A pod impacted by this issue would fail with status RunContainerError
and will report the following error under Events
Warning Failed 91s (x4 over 2m12s) kubelet, ip-10-0-129-17.us-west-2.compute.internal Error: failed to create containerd task: OCI runtime create failed: container_linux.go:349: starting container process caused "process_linux.go:449: container init caused \"process_linux.go:432: running prestart hook 0 caused \\\"error running hook: exit status 1, stdout: , stderr: nvidia-container-cli: initialization error: nvml error: driver/library version mismatch\\\\n\\\"\"": unknown
Verification
Before we try to resolve the issue let's try to confirm that the issue is actually with the loaded kernel drivers being outdated.
Check the run-time driver information
The command
cat /proc/driver/nvidia/version
will show the run-time information about the driver like so
NVRM version: NVIDIA UNIX x86_64 Kernel Module 440.64.00 Wed Feb 26 16:26:08 UTC 2020 GCC version: gcc version 4.8.5 20150623 (Red Hat 4.8.5-39) (GCC)
Compare against the version for drivers installed
Compare the NVIDIA driver version obtained above (e.g. 440.64.00) against the drivers you have currently installed.
If you are using host-based drivers you can check the driver version using
rpm -qa | grep nvidia-driver
on Centos/RHEL or
dpkg -l | grep nvidia-driver
on Ubuntu
Example output from a Centos node
... nvidia-driver-latest-libs-455.32.00-1.el7.x86_64 nvidia-driver-latest-455.32.00-1.el7.x86_64 ...
If you are using container-based drivers from the Konvoy NVIDIA addon, then check the version tag for the container in the nvidia-kubeaddons-nvidia-driver-
pod.
In the example above from a Centos host, we see that the run-time driver version 440.64.00 is different from the installed version 455.32.00. If you see a discrepancy like this, it confirms that the issue is caused by driver upgrade, and the solution documented here should resolve the issue.
Solution 1: Drain and reboot the worker
Rebooting the node is the easiest way to fix the issue. Rebooting the node will make sure that the drivers are properly initialized after the upgrade.
If you need to upgrade drivers on a GPU worker node, we recommend draining the node, then performing the driver upgrade and then rebooting the node before deploying fresh workloads. If you are using container-based drivers then the recommended procedure to upgrade is documented here.

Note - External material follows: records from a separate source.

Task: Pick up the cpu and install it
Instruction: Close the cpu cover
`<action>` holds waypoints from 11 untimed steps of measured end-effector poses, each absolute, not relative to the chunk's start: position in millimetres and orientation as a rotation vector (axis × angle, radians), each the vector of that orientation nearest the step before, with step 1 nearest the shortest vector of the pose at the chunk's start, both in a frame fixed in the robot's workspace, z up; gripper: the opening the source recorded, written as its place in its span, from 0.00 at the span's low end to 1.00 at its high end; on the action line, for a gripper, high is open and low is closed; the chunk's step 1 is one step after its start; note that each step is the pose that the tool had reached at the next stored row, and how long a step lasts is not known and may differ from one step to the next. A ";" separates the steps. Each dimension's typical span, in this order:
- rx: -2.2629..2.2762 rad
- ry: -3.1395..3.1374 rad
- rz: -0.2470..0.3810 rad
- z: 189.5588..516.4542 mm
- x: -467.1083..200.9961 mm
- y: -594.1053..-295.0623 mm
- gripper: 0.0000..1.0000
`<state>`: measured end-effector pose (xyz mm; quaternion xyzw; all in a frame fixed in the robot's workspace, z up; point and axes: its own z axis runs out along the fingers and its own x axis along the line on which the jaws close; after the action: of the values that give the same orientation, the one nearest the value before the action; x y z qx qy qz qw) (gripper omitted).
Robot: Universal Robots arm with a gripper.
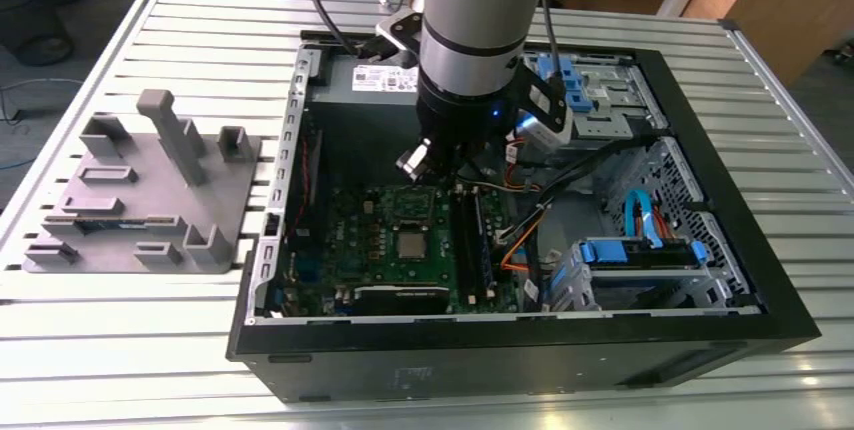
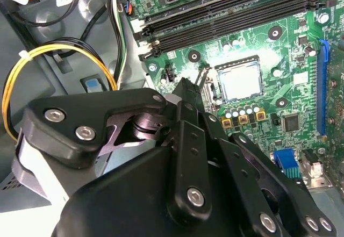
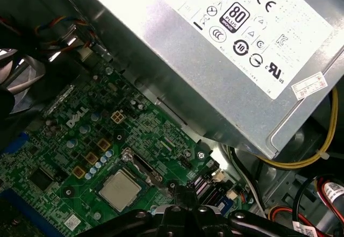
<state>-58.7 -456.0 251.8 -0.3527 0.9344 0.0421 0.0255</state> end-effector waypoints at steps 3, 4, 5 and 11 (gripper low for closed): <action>-1.089 2.889 0.130 251.7 -58.7 -456.0 0.13; -1.089 2.889 0.130 251.7 -58.7 -456.0 0.13; -1.089 2.889 0.130 251.7 -58.7 -456.0 0.13; -1.089 2.889 0.130 253.4 -58.7 -456.0 0.13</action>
<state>-58.7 -456.0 253.4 -0.3522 0.9346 0.0421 0.0255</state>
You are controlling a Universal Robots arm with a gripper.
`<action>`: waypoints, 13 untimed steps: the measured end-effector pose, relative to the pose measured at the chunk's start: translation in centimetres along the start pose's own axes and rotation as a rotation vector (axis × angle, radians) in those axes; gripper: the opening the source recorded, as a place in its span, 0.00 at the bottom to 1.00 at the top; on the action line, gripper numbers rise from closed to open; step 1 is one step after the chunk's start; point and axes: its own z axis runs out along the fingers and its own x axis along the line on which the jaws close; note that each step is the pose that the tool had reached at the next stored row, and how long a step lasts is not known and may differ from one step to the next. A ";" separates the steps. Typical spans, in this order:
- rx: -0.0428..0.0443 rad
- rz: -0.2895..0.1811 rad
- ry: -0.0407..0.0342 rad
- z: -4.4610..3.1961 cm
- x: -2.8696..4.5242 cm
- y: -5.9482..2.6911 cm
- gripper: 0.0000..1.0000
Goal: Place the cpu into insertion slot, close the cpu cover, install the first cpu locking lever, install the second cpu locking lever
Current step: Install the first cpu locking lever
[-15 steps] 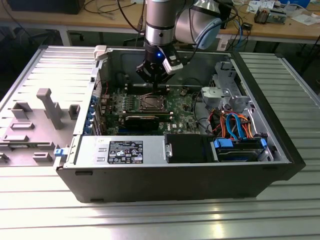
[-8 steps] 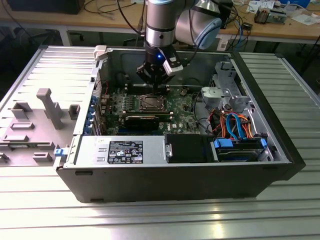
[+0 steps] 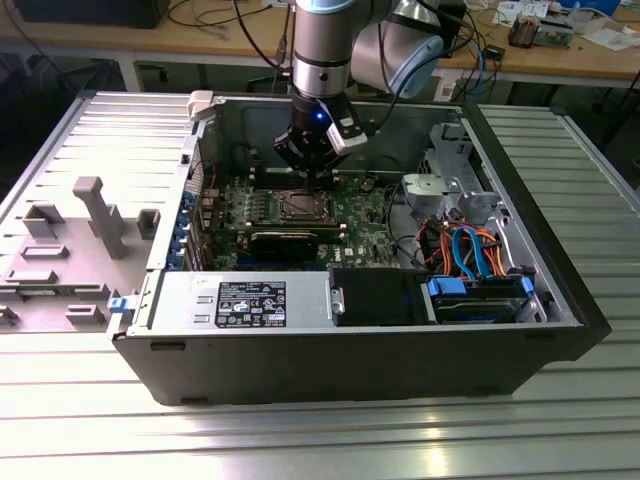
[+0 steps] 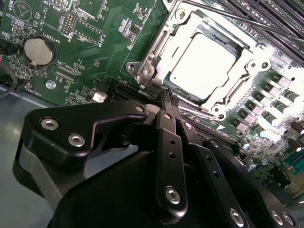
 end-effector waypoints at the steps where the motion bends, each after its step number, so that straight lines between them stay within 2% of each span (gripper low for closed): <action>1: 0.0000 0.000 0.0000 0.00 0.00 0.00 0.11; 13: 0.0000 0.000 0.0000 0.00 -0.02 0.00 0.11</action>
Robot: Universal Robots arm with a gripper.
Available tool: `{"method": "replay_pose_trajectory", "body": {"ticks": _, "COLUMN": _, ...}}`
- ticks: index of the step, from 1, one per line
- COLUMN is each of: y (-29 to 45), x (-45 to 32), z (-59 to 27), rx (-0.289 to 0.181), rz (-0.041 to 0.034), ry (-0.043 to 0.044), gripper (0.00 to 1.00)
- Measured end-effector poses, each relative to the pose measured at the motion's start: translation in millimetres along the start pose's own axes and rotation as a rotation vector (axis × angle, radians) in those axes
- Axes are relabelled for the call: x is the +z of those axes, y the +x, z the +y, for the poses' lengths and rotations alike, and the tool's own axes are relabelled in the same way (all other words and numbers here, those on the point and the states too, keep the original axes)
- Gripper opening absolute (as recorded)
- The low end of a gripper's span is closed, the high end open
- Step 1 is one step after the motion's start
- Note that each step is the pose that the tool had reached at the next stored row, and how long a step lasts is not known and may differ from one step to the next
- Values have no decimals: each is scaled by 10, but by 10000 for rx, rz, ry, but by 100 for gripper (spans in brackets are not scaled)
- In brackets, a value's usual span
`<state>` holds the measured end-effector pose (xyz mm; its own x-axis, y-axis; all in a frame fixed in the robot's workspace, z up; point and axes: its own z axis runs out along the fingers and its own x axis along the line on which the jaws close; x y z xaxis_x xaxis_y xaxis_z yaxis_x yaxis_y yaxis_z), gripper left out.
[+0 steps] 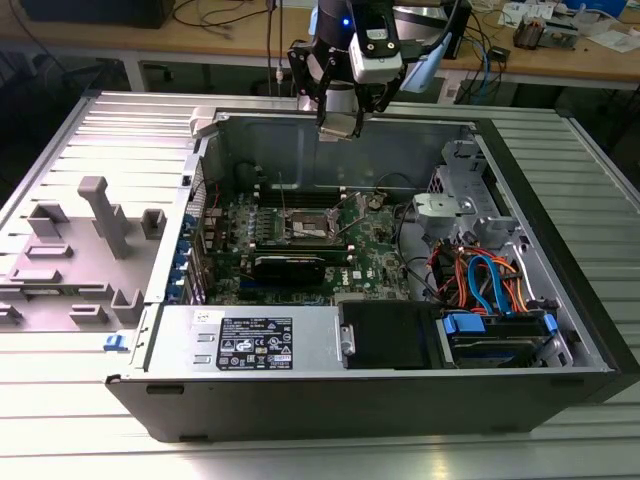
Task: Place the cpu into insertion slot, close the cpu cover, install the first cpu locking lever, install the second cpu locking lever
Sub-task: 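Place the cpu into insertion slot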
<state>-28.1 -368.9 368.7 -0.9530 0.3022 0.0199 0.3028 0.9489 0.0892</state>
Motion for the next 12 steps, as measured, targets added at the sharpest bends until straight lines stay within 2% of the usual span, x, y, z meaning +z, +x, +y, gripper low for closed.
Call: {"method": "replay_pose_trajectory", "body": {"ticks": 12, "y": 0, "x": 0, "z": 0, "rx": 295, "rz": -26, "ry": -4, "gripper": 55}}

Solution 2 : Reload NVIDIA kernel modules
This method is more involved and should only be used if draining and rebooting the GPU worker in question is not an option. This will also involve draining any GPU workloads running on the node. If you want to avoid draining and rebooting due to some currently running GPU workloads, then this method offers no advantage. This is useful only if there are non-GPU workloads on the worker node that cannot be drained or the worker node cannot be rebooted for any reason.
Drain GPU workloads
For this method, we would need the GPUs not to be in use and for that we would need to stop any GPU workloads on the impacted node.
Stop NVIDIA device driver
Once we have stopped all the GPU workloads, we need to stop the NVIDIA device plugin. It is deployed as a daemonset on GPU workers. To only stop if on the impacted node we can remove the label konvoy.mesosphere.com/gpu-provider
kubectl label node konvoy.mesosphere.com/gpu-provider-
Once the label is removed all pods associated with NVIDIA konvoy addon on the worker node will be removed.
Restart kubelet
After stopping GPU workloads and device plugin the last process left using the nvidia
kernel module would be the kubelet
service. Since the device plugin is no longer running just restarting the service should stop it from using the kernel module.
sudo systemctl restart kubelet
Check if there are any processes still using NVIDIA drivers
Before attempting to unload the kernel modules lets check if any processes are still using the NVIDIA drivers
sudo lsof /dev/nvidia**
Kill any processes still using the drivers.
Check which NVIDIA kernel modules are loaded
lsmod | grep ^nvidia
example output
nvidia_uvm 939731 0 nvidia_drm 39594 0 nvidia_modeset 1109637 1 nvidia_drm nvidia 20390418 18 nvidia_modeset,nvidia_uvm
Unload NVIDIA kernel modules
In the example above, the third column above shows modules that are using the module listed in the first column. A module that is being used cannot be removed until the dependant module is removed, hence the order of the following commands is important. Make sure that any running GPU workloads are terminated before removing the modules.
sudo rmmod nvidia_uvm sudo rmmod nvidia_drm sudo rmmod nvidia_modeset sudo rmmod nvidia
Verify that the modules are unloaded
lsmod | grep ^nvidia
should return no output.
Relaunch the NVIDIA addon pods
Now we are ready to relaunch the pods for NVIDIA addon on the impacted node. Adding the following label back should relaunch the pods and prepare the node to accept GPU workloads again
kubectl label node konvoy.mesosphere.com/gpu-provider=NVIDIA